A Computerworld report features tips for cybersecurity professionals from Telstra’s Scott McIntyre. Speaking at a recent event in Australia, he said noted data breaches “could be the beginning of a much more complicated process. You need to have a plan to move forward. When you’re trying to explain to people what led to a data breach and what controls were in place and the people on the other side of the table don’t understand these factors, you’re going to have a really tough time.”

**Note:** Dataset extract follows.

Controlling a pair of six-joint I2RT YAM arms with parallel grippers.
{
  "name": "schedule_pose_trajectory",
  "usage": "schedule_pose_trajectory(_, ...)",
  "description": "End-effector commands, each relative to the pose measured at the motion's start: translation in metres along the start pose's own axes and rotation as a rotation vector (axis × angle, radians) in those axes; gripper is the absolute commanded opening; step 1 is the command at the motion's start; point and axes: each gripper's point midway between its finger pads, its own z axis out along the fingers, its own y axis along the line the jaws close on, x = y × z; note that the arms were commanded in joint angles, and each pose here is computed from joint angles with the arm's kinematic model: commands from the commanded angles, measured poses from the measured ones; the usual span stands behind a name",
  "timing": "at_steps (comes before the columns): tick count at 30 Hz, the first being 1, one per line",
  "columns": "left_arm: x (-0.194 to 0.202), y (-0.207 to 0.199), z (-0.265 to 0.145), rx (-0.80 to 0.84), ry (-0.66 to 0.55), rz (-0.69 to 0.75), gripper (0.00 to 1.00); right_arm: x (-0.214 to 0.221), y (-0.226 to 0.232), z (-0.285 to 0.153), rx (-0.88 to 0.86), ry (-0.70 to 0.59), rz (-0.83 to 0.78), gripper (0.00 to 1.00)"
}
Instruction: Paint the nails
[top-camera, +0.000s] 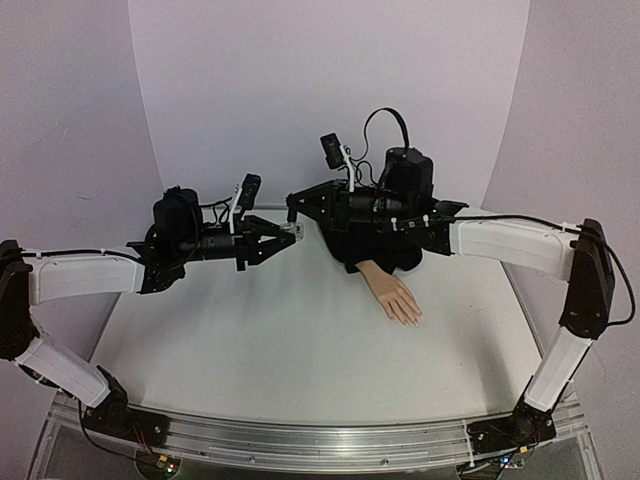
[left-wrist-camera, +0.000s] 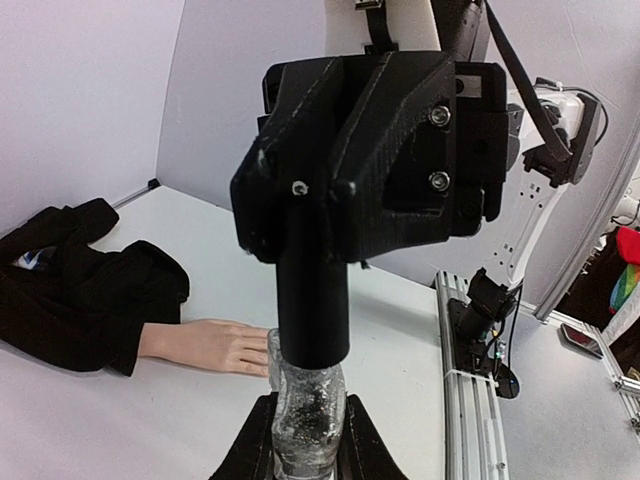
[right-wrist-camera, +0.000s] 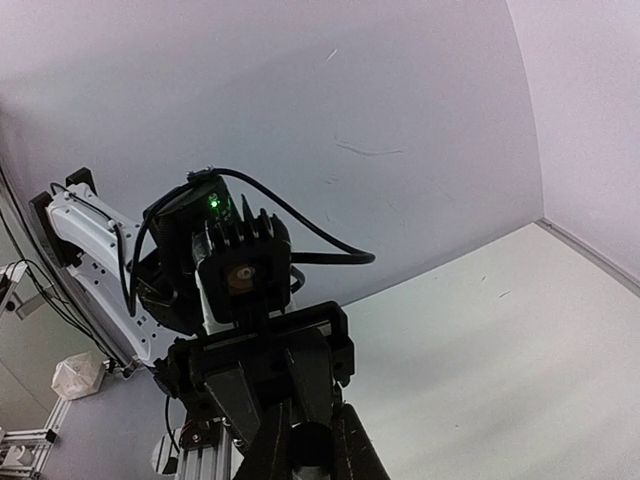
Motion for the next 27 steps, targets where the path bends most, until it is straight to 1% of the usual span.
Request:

Among his recommendations, the report quotes McIntyre as suggesting organizations with Big Data systems “start thinking about what it will cost you to deal with a Big Data breach. If it happened, what would it cost you to reset credentials and potentially change something important about your customers or enterprise?”

In a feature for Inside Counsel Magazine, meanwhile, Ernst & Young’s Adam Cohen writes, "Given the unrelenting onslaught of cyber-attacks peppering the news, it is a good time for inside counsel to brush up on the laws designed to address data breaches … Here, we take a bird’s eye view of state laws mandating notification in the event of unauthorized access to personal information.”

Aaron Weiss writes for eSecurity Planet on how to make sure you're protecting personally identifiable information (PII), referencing a security brief by NSS Labs executives. They suggest, he writes, that “each security breach which leaks PII data has a cumulative weakening effect on users’ personal security in aggregate,” and provide tips on preparing for data breach incidents not as “exceptions” but as “expectations.”

And a Mondaq article notes, "Well-drafted security breach response plans provide a playbook for an organization to follow when it learns of an actual or suspected security incident or data breach" and offers suggestions on the key questions to ask when preparing such a plan.